São Paulo (AUN - USP) - Ao longo dos últimos quatro anos um assunto vem sendo explorado diariamente, ao redor do globo: a recessão mundial, oficialmente iniciada no segundo semestre de 2008. Desde então, países do Mediterrâneo, como Portugal, Grécia e Espanha, bem como a Irlanda, mais ao norte, têm sofrido com pesados prejuízos econômicos. Apesar da freqüência com que o assunto aparece em nossos noticiários, alguns tópicos não têm sido tratados pelos jornalistas; foi um desses assuntos que serviu de tema para um evento realizado Faculdade de Saúde Pública.
Batizado de “A crise econômica européia e as repercussões nos sistemas de saúde”, o evento foi ministrado, no dia 21 de novembro, pelo professor espanhol Luis Andrés Lopez Fernandez, da Escuela Andaluza de Salud Publica, que focou sua apresentação na situação de seu país.
Ao longo de sua palestra, Fernandez fez questão de tecer um panorama histórico do sistema espanhol de saúde, para então apontar as alterações que têm sido empregadas pelo governo, que tenta reduzir os gastos estatais a qualquer custo.
“Nunca houve na Espanha uma diferença tão grande entre os salários dos ricos e dos pobres”, começou o professor, relembrando a historicamente baixa desigualdade social no país. São muitos os fatores que vêm contribuindo para o desenvolvimento do cenário atual: aumentos na dívida do Estado, alta taxa de tomadas de empréstimo por famílias sem que haja condições de quitação do valor, falências de empresas, acentuado crescimento no número e na intensidade das greves, crescimento negativo. “O que nos deixa impressionados”, disse Fernandez, “é a velocidade com que tudo isso tem acontecido”.
Além disso, por adotar o Euro, a Espanha não pode mexer no valor de sua moeda, o que obrigou o Estado a cortar gastos por meio de demissões massivas e cortes salariais. Como uma onda, os efeitos da atitude do governo varre toda a economia do países, que atualmente tem quase metade de sua população menor de 25 anos sem emprego (em 2006, a proporção era de 17,9%). Para pior, 10% do povo espanhol não tem sequer uma pessoa empregada na família. Do outro lado, aqueles que estão empregados são obrigados a aumentar sua jornada de trabalho enormemente. Os médicos do serviço público, por exemplo, passaram de uma jornada de 17 para 40 horas de trabalho por semana.
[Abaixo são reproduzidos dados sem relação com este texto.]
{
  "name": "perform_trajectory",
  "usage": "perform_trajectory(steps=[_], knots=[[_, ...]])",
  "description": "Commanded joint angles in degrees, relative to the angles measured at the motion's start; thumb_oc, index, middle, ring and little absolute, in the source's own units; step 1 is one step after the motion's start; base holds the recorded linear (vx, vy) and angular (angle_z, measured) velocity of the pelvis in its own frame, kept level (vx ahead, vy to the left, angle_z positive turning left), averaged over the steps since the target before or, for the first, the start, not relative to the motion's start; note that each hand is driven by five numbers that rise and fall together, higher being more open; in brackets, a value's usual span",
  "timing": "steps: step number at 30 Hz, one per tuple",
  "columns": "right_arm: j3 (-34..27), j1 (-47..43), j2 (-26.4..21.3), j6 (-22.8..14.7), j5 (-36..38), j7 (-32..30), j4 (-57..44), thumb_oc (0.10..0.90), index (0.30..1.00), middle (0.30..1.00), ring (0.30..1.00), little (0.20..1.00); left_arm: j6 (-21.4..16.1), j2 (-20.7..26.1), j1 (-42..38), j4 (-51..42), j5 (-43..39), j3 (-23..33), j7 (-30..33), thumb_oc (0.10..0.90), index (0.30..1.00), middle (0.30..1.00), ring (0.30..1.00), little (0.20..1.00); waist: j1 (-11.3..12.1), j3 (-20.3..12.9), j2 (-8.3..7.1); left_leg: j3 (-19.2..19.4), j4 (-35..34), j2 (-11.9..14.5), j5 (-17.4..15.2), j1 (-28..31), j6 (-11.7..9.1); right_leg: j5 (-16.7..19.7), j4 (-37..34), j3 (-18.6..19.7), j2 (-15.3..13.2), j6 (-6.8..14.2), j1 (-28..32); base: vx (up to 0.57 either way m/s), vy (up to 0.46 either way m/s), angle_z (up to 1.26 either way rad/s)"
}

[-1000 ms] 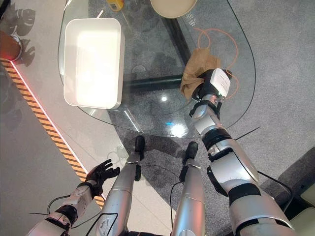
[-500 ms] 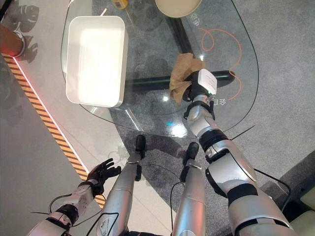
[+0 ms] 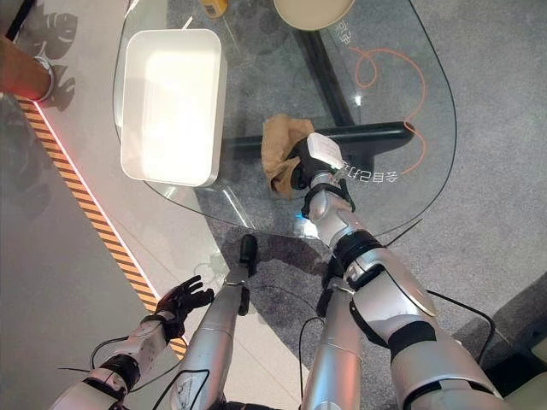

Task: Wipe the table with a cloth and put it in the basket.

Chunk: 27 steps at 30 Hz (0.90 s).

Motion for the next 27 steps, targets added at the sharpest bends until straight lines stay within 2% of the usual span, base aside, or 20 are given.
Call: perform_trajectory(steps=[1, 17, 22, 27], knots=[[4.7, 0.7, 8.0, -6.3, -1.9, 5.9, -6.5, 0.1, 0.3, 0.3, 0.3, 0.2, 0.2, -0.5, -0.7, 0.2, -0.4, -2.2, 0.2, 0.8, 0.9, 0.9, 0.9, 0.9, 1.7, -0.6, 0.66, 3.9, 4.2, -4.8, -1.9, -2.4, 5.6, 5.3, -5.5, -0.7, 0.6, -0.2, 0.0, 0.0, 0.0, 0.0], [6.3, 2.0, 8.4, -6.8, -4.2, 7.8, -6.3, 0.1, 0.3, 0.3, 0.3, 0.2, 0.5, -0.4, -1.1, 0.5, -0.3, -2.3, 0.0, 0.8, 0.9, 0.9, 0.9, 0.9, 1.7, -0.6, 0.42, 3.8, 4.8, -4.7, -1.9, -3.0, 5.6, 5.3, -5.1, -0.7, 0.6, -0.1, -0.5, 0.0, 0.0, 0.0], [4.7, 1.5, 7.7, -4.7, -2.9, 0.8, -4.0, 0.1, 0.3, 0.3, 0.3, 0.2, -0.1, -0.5, -1.0, 1.1, -0.4, -2.3, -0.4, 0.8, 0.9, 0.9, 0.9, 0.9, 1.7, -0.6, 0.69, 4.0, 4.8, -4.5, -1.9, -2.9, 5.6, 5.3, -4.9, -0.5, 0.4, -0.1, -0.5, 0.0, 0.004, 0.01], [1.3, -0.5, 5.4, -4.3, -0.6, -6.8, -0.6, 0.1, 0.3, 0.3, 0.3, 0.2, -0.4, -0.6, -0.8, 1.2, -0.8, -2.5, -0.3, 0.8, 0.9, 0.9, 0.9, 0.9, 1.8, -0.6, 0.92, 4.0, 5.0, -4.3, -2.1, -2.9, 5.6, 5.2, -4.5, -0.5, 0.5, 0.0, -0.5, 0.0, 0.0, 0.0]])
São muitas as conseqüências que podem ser notadas em países que passam por recessões. De modo direto, é possível apontar como efeitos colaterais aumentos na quantidade de suicídios, bem como um crescimento no número de pessoas que deixam de visitar médicos e passam a se automedicar. No caso específico da Espanha, diz o professor, “os efeitos ainda não estão claros”.
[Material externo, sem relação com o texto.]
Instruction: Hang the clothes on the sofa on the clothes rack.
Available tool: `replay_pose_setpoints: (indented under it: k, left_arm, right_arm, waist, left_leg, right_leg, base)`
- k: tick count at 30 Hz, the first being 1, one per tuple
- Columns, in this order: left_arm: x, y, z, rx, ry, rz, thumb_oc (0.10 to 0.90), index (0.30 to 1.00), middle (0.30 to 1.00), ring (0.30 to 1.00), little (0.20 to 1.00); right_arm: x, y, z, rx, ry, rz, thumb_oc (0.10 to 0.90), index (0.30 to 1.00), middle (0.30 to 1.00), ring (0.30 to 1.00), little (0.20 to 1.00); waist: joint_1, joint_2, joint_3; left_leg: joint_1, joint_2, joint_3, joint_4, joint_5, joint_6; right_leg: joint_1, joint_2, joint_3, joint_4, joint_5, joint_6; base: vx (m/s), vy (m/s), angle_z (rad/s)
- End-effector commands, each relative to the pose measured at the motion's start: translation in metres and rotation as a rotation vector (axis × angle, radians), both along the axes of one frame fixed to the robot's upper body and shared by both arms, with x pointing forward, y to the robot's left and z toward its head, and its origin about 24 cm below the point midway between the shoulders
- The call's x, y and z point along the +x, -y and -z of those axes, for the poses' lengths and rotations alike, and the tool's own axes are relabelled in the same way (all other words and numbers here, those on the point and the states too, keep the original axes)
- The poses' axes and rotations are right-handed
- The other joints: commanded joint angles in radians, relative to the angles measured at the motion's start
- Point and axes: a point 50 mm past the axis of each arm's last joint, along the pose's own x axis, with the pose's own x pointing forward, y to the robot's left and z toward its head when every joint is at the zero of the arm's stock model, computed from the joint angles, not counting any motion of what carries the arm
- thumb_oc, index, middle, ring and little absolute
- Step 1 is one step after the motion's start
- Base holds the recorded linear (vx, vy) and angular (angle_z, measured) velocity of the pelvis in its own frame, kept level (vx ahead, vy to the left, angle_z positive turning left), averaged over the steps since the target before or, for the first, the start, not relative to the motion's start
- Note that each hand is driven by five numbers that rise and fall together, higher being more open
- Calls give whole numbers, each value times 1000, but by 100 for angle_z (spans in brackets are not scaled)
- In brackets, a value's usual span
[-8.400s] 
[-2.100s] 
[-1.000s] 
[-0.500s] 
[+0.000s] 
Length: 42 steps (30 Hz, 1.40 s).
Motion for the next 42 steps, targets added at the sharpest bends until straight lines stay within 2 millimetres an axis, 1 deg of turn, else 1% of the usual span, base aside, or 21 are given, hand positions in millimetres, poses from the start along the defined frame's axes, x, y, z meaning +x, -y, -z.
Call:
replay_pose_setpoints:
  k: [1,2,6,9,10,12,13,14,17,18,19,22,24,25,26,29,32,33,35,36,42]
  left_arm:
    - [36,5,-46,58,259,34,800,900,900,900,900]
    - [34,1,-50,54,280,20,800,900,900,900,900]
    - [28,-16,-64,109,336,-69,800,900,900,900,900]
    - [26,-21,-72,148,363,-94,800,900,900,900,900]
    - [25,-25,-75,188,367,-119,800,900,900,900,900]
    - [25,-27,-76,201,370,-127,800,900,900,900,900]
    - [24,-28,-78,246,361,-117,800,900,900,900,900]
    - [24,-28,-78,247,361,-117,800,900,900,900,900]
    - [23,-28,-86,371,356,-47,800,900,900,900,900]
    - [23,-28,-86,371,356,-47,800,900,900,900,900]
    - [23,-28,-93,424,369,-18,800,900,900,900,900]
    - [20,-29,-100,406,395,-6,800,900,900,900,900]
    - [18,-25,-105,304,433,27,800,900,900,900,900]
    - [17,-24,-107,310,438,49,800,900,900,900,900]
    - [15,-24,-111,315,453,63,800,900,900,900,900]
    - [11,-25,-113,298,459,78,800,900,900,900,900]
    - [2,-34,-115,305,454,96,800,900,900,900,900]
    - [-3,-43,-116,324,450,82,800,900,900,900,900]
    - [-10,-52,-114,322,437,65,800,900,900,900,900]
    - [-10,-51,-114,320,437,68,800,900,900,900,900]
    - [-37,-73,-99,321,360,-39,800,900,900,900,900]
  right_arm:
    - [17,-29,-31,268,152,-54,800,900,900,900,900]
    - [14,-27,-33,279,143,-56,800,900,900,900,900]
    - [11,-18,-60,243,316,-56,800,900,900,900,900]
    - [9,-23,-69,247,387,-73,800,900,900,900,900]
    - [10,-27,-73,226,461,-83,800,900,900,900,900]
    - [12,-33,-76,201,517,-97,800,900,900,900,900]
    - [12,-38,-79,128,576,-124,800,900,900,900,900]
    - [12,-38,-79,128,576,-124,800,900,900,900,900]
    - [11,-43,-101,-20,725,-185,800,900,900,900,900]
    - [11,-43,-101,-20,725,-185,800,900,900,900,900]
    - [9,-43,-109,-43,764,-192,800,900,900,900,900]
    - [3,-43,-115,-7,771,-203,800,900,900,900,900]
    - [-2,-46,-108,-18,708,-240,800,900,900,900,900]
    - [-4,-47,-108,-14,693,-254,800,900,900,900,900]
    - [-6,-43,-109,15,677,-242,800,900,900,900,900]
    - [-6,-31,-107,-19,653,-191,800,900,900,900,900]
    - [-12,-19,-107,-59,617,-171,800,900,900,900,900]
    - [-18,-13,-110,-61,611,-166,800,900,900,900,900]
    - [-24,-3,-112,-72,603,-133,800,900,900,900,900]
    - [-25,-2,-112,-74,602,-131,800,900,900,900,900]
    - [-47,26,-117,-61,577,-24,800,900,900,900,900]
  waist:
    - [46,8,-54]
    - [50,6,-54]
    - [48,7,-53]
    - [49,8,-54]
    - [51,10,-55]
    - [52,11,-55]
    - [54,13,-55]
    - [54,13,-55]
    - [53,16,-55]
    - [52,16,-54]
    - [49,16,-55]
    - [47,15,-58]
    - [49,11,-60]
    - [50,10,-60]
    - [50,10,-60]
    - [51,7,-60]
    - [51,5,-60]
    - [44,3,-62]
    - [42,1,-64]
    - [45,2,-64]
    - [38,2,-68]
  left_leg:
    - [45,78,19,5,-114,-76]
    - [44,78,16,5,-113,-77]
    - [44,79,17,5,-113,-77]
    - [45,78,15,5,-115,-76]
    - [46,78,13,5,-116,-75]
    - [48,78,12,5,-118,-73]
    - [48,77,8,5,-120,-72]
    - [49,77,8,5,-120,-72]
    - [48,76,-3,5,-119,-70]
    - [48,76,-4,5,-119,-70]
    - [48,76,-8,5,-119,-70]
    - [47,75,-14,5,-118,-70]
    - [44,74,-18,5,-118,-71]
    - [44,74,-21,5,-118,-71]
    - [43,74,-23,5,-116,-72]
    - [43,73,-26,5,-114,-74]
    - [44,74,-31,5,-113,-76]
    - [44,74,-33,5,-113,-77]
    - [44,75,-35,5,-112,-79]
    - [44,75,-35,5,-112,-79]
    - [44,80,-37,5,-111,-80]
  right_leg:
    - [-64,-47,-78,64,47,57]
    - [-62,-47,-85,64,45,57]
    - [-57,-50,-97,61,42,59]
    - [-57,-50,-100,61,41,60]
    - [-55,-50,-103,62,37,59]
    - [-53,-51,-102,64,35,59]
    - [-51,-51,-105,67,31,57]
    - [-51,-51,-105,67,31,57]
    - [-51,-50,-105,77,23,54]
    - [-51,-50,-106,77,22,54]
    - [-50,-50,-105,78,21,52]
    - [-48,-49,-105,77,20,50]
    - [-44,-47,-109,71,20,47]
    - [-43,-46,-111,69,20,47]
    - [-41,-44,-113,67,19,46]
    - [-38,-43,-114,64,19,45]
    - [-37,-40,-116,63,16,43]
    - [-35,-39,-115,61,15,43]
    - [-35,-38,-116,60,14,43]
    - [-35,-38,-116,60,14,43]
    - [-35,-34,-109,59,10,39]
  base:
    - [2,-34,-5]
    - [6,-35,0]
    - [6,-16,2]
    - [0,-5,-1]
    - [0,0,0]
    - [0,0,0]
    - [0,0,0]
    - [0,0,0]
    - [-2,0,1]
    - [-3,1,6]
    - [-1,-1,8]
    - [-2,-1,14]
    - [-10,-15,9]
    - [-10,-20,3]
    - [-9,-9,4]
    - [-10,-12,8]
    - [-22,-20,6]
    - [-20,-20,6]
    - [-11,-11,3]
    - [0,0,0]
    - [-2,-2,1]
O que tem ocorrido no país são cortes sucessivos no orçamento do Estado para a saúde, e o sistema do país, que dava direito tratamento médico gratuito a todos que estivessem em território espanhol, tem sido progressivamente alterado e reduzido. Menos de uma década atrás, por exemplo, mesmo os imigrantes ilegais do país podiam receber assistência hospitalar, sem que fosse obrigatório para os médicos denunciar a irregularidade na situação do paciente, como é regra na Alemanha.
Com a necessidade de reduzir as despesas do Estado, foi decidido pelo governo que imigrantes sem permissão de residência não mais teriam direito de se tratar gratuitamente, regra que já afeta entre 150 mil e 300 mil pessoas. A seguir, para piorar o quadro citado mencionado acima, todos aqueles com 26 anos ou mais, e que nunca tiveram um trabalho, também teria seu direito a assistência cortado. Hoje, é preciso ser inscrito na Previdência Social e ser um contribuinte para estar em direito a receber tratamento público.
“Os imigrantes sem permissão de residência foram apenas os primeiros que perderam o tratamento de saúde”, anunciou ainda o professor, apreensivo em relação a aumentos nos impostos e ainda mais cortes e alterações no sistema.